1. Ebola is a rare but deadly virus that causes bleeding inside and outside the body.
2. The first Ebolavirus species was discovered in 1976 in what is now the Democratic Republic of the Congo near the Ebola River. Since then, outbreaks have appeared sporadically.
3. As the virus spreads through the body, it damages the immune system and organs. Ultimately, it causes levels of blood-clotting cells to drop. This leads to severe, uncontrollable bleeding.
4. The disease, also known as Ebola hemorrhagic fever or Ebola virus.
5. Kills up to 90% of people who are infected.
SIGNS AND SYMPTOMS
Symptoms may appear anywhere from 2 to 21 days after exposure to Ebola virus, although 8-10 days is most common.
Some who become sick with Ebola are able to recover, which has not been fully understood, why? However, patients who die usually have not developed a significant immune response to the virus at the time of death.
Early signs and symptoms include:
- Severe headache
- Joint and muscle aches
Over time, symptoms become increasingly severe and may include:
- Nausea and vomiting
- Diarrhea (may be bloody)
- Red eyes
- Raised rash
- Chest pain and cough
- Stomach pain
- Severe weight loss
- Bleeding, usually from the eyes, and bruising (people near death may bleed from other orifices, such as ears, nose and rectum)
- Internal bleeding
TRANSMISSION OF EBOLA VIRUS DISEASE
When an infection does occur in humans, the virus can be spread in several ways to others
The virus is spread through direct contact (through broken skin or mucous membranes) with a sick person’s blood or body fluids (urine, saliva, feces, vomit, and semen), objects (such as needles) that have been contaminated with infected body fluids infected animals
Healthcare workers and the family and friends in close contact with Ebola patients are at the highest risk of getting sick because they may come in contact with infected blood or body fluids
Proper cleaning and disposal of instruments, such as needles and syringes, is also important. If instruments are not disposable, they must be sterilized before being used again. Without adequate sterilization of the instruments, virus transmission can continue and amplify an outbreak.

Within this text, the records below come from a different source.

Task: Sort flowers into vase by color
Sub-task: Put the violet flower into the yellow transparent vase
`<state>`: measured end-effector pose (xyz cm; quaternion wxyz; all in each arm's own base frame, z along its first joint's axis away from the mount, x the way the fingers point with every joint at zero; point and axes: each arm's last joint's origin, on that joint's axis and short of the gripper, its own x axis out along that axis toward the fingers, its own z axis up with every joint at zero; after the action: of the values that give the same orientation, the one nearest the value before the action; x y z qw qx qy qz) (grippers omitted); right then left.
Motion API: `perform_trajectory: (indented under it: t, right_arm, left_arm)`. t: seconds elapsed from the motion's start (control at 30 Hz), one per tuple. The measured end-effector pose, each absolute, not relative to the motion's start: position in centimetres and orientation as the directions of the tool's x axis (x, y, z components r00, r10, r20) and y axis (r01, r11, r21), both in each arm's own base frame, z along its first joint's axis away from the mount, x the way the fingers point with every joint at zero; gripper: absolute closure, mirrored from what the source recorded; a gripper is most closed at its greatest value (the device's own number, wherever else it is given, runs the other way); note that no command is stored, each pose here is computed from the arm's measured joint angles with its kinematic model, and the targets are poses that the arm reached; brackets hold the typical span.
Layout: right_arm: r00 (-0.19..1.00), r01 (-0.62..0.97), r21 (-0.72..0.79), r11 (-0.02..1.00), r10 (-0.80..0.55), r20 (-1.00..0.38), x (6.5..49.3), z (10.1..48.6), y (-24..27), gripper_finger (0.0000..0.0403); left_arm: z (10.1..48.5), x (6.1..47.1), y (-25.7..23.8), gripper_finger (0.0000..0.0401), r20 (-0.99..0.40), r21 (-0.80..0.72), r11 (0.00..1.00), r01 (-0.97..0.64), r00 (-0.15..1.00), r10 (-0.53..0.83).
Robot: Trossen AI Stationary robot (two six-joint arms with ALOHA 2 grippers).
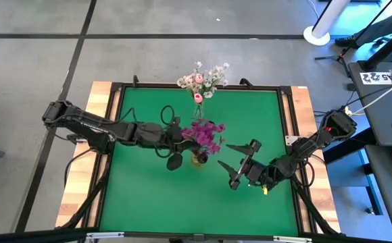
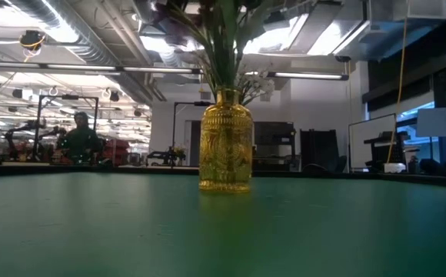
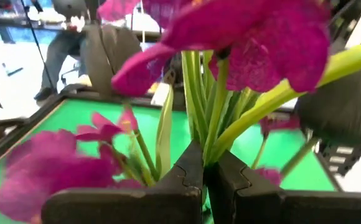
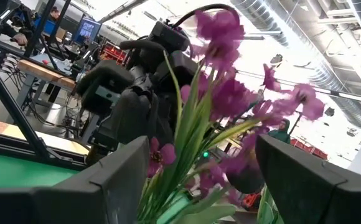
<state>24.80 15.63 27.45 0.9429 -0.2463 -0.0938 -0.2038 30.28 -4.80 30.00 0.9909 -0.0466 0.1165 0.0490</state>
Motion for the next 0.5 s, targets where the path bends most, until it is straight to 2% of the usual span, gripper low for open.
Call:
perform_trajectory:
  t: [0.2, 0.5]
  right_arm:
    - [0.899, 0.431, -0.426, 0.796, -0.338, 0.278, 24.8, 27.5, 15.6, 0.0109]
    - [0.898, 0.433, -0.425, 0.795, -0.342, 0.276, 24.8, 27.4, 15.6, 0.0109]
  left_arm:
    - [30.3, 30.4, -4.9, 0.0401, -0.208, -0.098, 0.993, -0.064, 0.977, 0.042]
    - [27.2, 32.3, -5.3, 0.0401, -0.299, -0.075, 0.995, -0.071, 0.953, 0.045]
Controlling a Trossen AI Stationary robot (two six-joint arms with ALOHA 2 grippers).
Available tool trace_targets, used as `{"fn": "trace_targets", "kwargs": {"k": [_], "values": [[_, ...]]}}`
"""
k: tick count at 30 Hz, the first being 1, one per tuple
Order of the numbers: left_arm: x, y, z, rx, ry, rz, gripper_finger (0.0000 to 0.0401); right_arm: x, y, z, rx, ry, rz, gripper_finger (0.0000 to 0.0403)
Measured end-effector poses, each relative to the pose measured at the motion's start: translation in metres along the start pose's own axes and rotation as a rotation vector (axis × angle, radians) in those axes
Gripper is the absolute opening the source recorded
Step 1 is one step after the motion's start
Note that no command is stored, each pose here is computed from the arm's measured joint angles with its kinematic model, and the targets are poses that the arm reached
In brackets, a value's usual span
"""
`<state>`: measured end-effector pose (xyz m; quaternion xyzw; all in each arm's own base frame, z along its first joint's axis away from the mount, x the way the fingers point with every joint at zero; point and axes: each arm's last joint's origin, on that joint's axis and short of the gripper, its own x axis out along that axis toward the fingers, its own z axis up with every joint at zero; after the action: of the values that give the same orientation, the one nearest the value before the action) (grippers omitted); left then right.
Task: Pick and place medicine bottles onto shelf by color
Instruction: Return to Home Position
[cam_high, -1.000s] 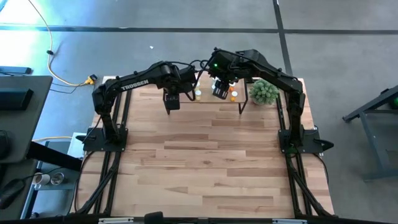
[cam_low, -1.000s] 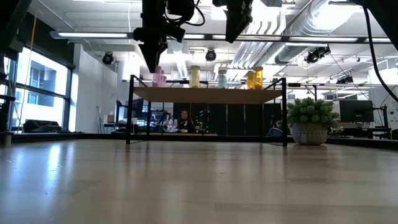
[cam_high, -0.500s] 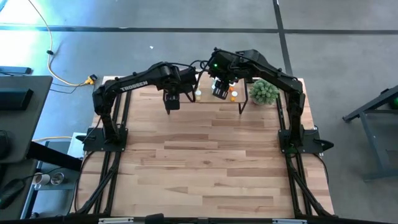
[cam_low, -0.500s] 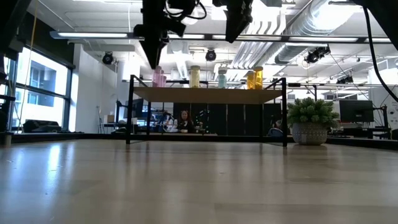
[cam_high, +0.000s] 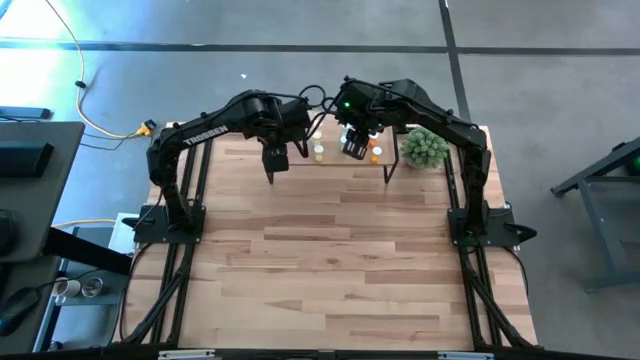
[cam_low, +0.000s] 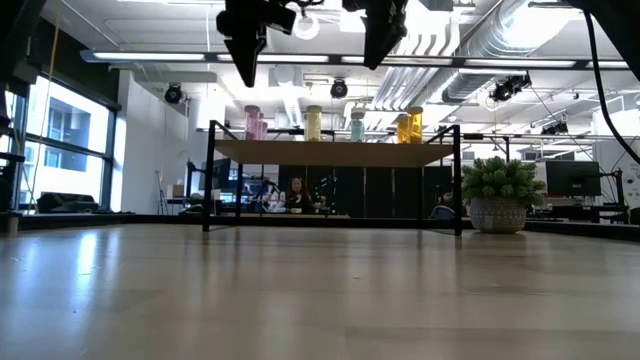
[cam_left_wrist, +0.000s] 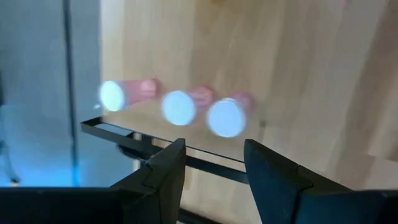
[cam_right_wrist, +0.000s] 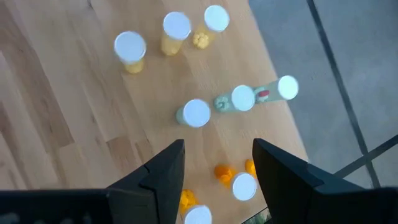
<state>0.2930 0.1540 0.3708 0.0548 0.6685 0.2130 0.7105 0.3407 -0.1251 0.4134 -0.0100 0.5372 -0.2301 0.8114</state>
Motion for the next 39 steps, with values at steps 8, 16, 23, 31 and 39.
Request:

EBOLA OUTBREAKS (PAST AND CURRENT)
Past Ebola outbreaks have occurred in the following countries:
- Democratic Republic of the Congo
- South Sudan
- Ivory Coast
- Republic of the Congo
- South Africa
The current (2014) Ebola outbreak is occurring in the following West African countries:
- Sierra Leone
Because we still do not know exactly how people are infected with Ebola, few primary prevention measures have been established and no vaccine exists.
When cases of the disease do appear, risk of transmission is increased within healthcare settings. Therefore, healthcare workers must be able to recognize a case of Ebola and be ready to use practical viral hemorrhagic fever isolation precautions or barrier nursing techniques.
Barrier nursing techniques include:
Wearing of protective clothing (such as masks, gloves, gowns, and goggles)
Using infection-control measures (such as complete equipment sterilization and routine use of disinfectant)
Isolating patients with Ebola from contact with unprotected persons.
If a patient with Ebola dies, direct contact with the body of the deceased patient should be avoided.
Diagnosing Ebola HF in an individual who has been infected for only a few days is difficult, because the early symptoms, such as red eyes and a skin rash, are nonspecific to Ebola virus infection and are seen often in patients with more commonly occurring diseases
However, if a person has the early symptoms of Ebola HF and there is reason to believe that Ebola HF should be considered, the patient should be isolated and public health professionals notified. Samples from the patient can then be collected and tested to confirm infection.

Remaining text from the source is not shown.